RBS loss of ?24.1bn

edited March 2009 in Chit chat
Just closed my accounts with Natwest - I'm sick of the bankers. I opening accounts with the Co-op. What a differance.
Post edited by Steve(spt) on

Comments

  • edited February 2009
    I've come to the conclusion that if you have money, you're screwed. All the measures I've seen to tackle this will help those in debt, but at the expense of devaluing savings, investments, pensions, etc.
  • edited February 2009
    I saw my income drop 70% last year when RBS cancelled my main clients overdraft at the beginning of last year.

    The firm struggled on until June when it closed it's doors making 50 staff redundant.

    The owners managed to sell parts of the business which just covered the staff redundancies. (Some of the staff were talking of suing the owners for unfair dismissal until *someone* pointed out where all the company liquidity had gone - ungrateful bastards.)

    The owners are left with a ?650,000 mortgage on a building they can't use.
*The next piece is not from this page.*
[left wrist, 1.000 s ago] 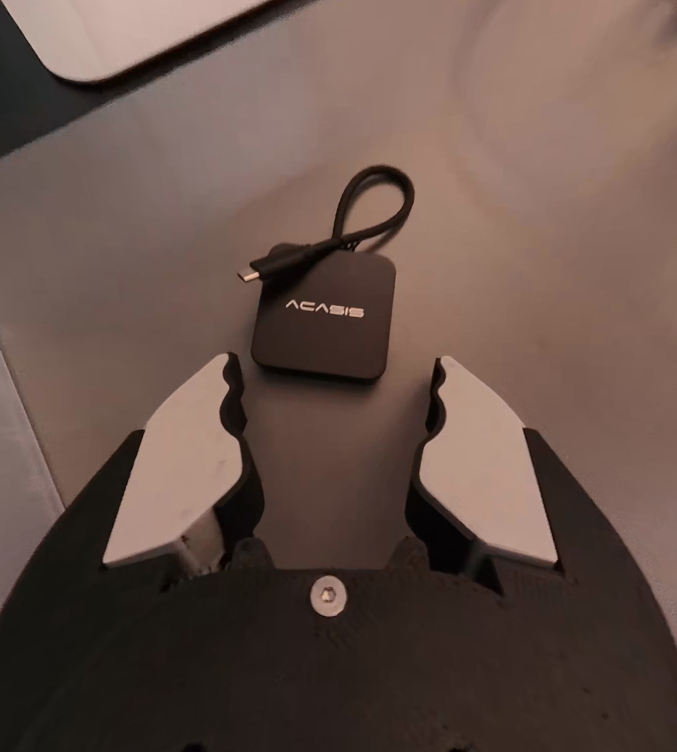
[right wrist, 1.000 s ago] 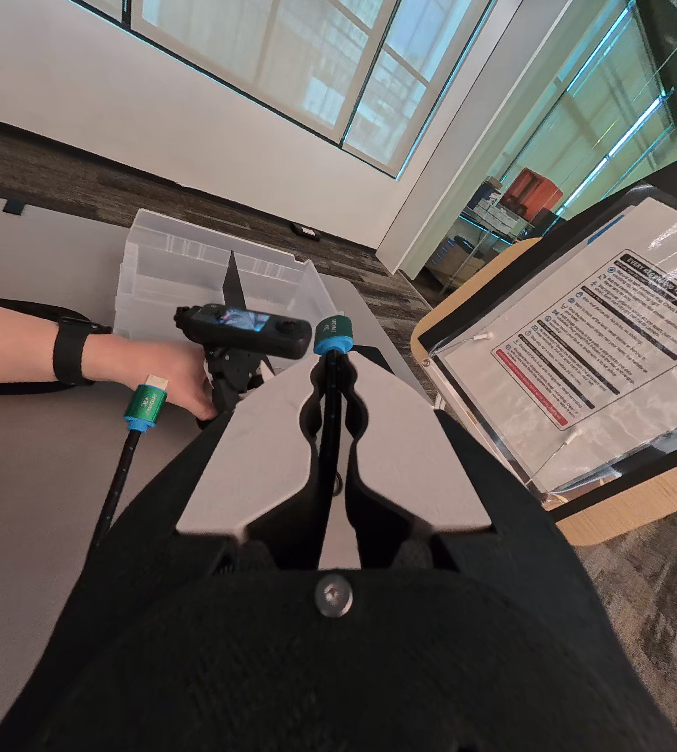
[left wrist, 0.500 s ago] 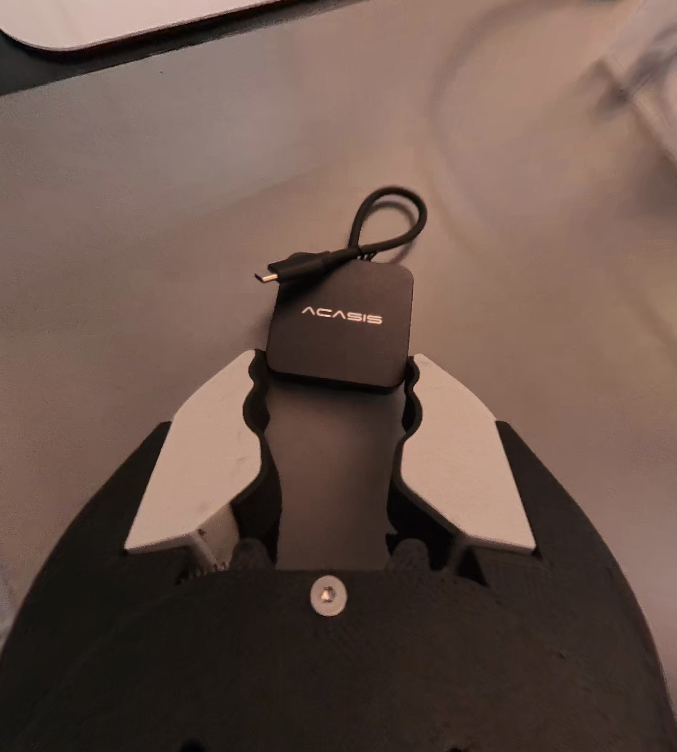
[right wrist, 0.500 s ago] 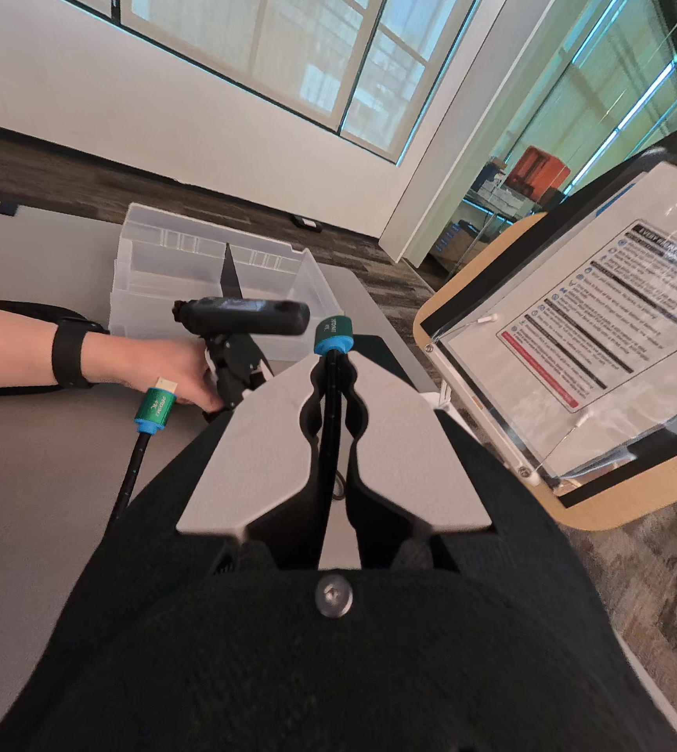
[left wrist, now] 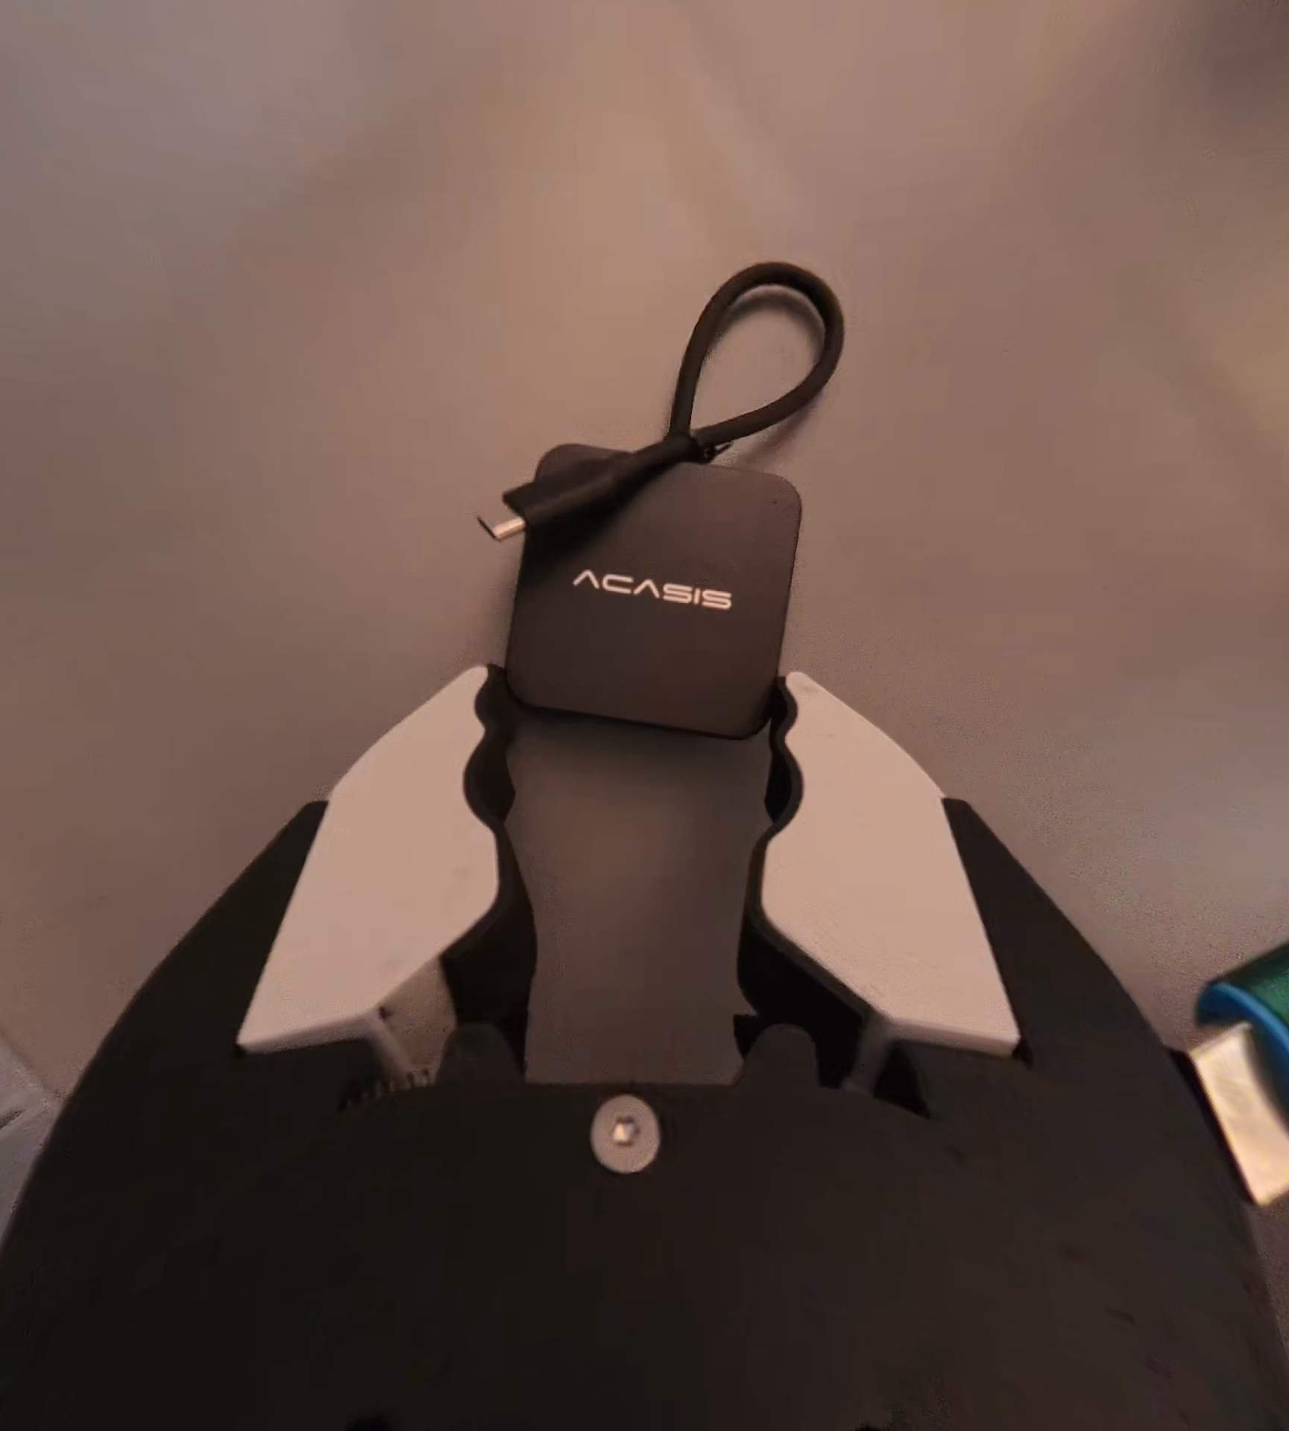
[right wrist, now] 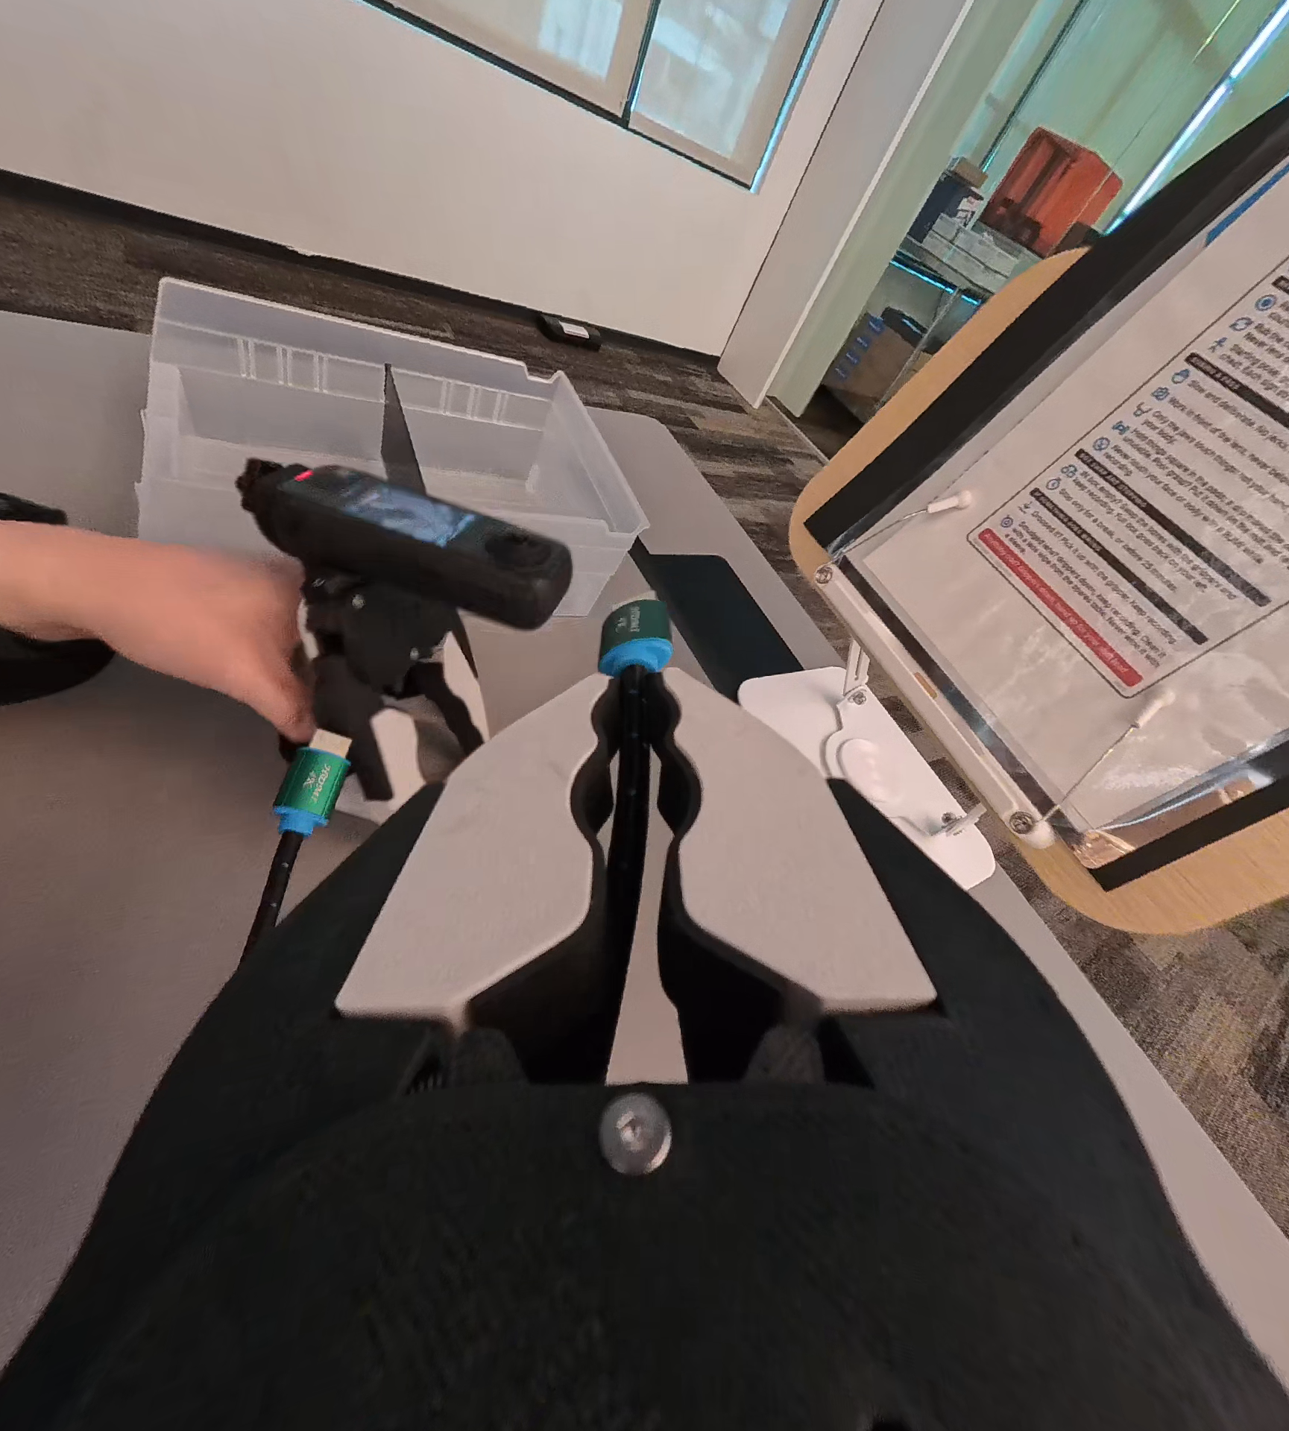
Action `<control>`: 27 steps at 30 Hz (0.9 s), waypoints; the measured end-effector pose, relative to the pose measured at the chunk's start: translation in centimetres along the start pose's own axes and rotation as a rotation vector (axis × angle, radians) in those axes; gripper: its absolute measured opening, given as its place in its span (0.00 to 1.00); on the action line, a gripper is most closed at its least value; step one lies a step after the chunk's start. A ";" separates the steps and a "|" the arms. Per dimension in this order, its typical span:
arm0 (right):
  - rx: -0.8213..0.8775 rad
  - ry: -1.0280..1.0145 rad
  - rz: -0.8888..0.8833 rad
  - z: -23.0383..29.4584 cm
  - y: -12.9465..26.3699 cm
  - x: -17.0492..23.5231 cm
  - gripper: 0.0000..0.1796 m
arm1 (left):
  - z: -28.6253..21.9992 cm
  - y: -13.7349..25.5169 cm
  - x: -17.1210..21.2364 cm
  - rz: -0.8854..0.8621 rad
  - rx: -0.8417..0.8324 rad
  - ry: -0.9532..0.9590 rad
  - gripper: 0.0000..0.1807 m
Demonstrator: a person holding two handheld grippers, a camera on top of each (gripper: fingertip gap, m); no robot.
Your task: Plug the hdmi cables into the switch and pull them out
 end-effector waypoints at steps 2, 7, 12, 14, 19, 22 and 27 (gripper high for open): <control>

This ties in quite nicely with the ex-chairman's annual pension (at 50 years old.)

    F***ing incompetant bastard or greedy scheming shit?

    Rant rant rant f***ing RBS.

    Well, I may be living below the poverty line now, my remaining and new customers take about 60 days to pay, new customers are becoming harder to find because the banks are butting them all out of business, but at least I don't claim to be a financial expert like a bank and I don't rack up ?24Bn in debt like a bank.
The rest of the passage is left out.